Russian History: XIX entury





Krupskaya's Reminiscences of Lenin

V. Bonch-Bruyevich describes the subsequent nationalization of the banks. This operation was directed by Stalin; Bonch-Bruyevich consulted him, made all the preparations, wrote out orders, and organized the transportation, twenty-eight detachments of riflemen, and so on. Twenty-eight banks had to be occupied, and twenty-eight bank directors arrested. "I told Malkov, the commandant of Smolny," Bonch-Bruyevich writes in his memoirs, "to have a good room prepared, completely isolated from the public, with twenty-eight beds in it, tables and chairs, and to make arrangements to have twenty-eight men put on the supply list, and first of all to have tea and breakfast ready for them at eight the next morning." The twenty eight banks were occupied without any trouble. It took place on December 27, 1917. "Soon afterwards the Commissar of Finance put new men in charge of the banks. Many of the directors who had been arrested expressed a desire to continue work under the Soviet Government, and these were immediately released. Commissars were set up at the banks, and the work continued in so far as this was necessary for concentrating all currency and operations at the State Bank."

That is how we took power.

Our people were terribly nervous. Most of them were quite new to the business and lacked confidence in themselves. Often you would hear a comrade say: "I can't work like this any longer," but he went on working nevertheless, and picked things up quickly in the process of work.

New fields of state activity, new forms of work were being created.

On November 12 a decree was published establishing an 8-hour working day.

Workers' control having been mentioned in the appeal of the Second Congress of the Soviets, the workers started to put it into practice at once on a wide scale.
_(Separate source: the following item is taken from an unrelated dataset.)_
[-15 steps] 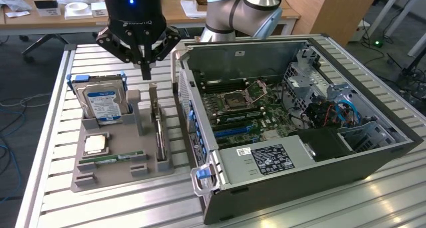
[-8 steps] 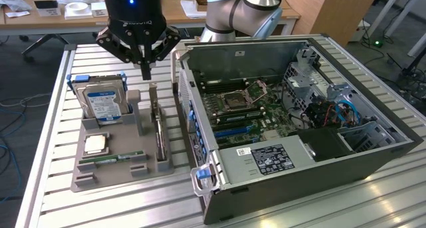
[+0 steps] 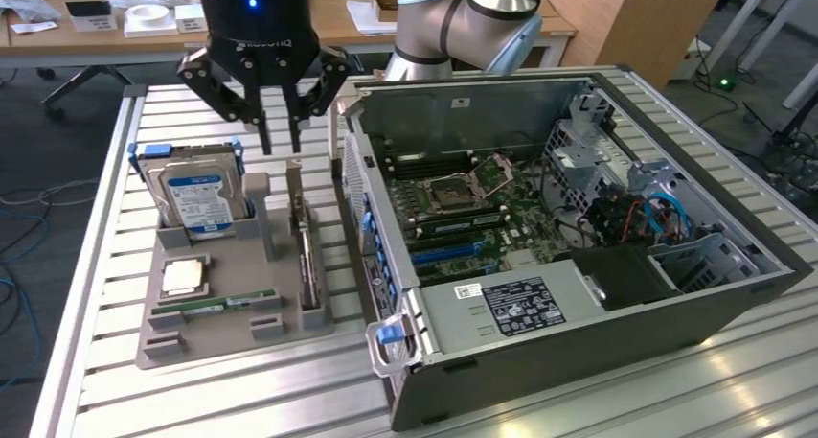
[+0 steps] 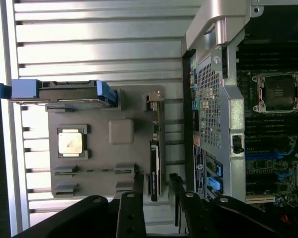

As a matter of fact, the period preceding October had already prepared them for it. The employers had begun to reckon with the workers, and the workers had learnt to get what they wanted. All this had been sporadic, however. A committee met at Smolny under the chairmanship of Vladimir Ilyich, among the members of which were M. Tomsky, A. Shlyapnikov, V. Schmidt, Glebov-Avilov, Lozovsky and Tsiperovich. Some of the comrades stood for state control in place of the spontaneous workers' control, which very often took the form of seizure of the factories, mines and mills; others believed control should be introduced not at all the factories, but only at the big metal-works, on the railways, etc. Ilyich, however, did not think this activity should be narrowed and the workers' initiative restricted. Although a good deal might be done the wrong way, it was only in the struggle that the workers would learn real control. This point of view followed from his basic view of socialism: "Socialism cannot be built up by decrees from above... living constructive socialism is the creation of the masses of the people themselves." (Works, Vol. 26, p. 255.) The committee came round to Ilyich's point of view. A decree was drafted, submitted to the All-Russian Central Executive Committee, and published on November 29. The mass of the workers was very active. Wide initiative came from below. Soon after the seizure of power the Factory Committees Council suggested the idea of setting up a Supreme Council of the National Economy, a fighting body of the proletarian dictatorship to direct all industry. The S.C.N.E. was to incorporate representatives of the workers and peasants. It was to be an organ of a new type. The decree instituting the S.C.N.E. was published on December 18, 1917.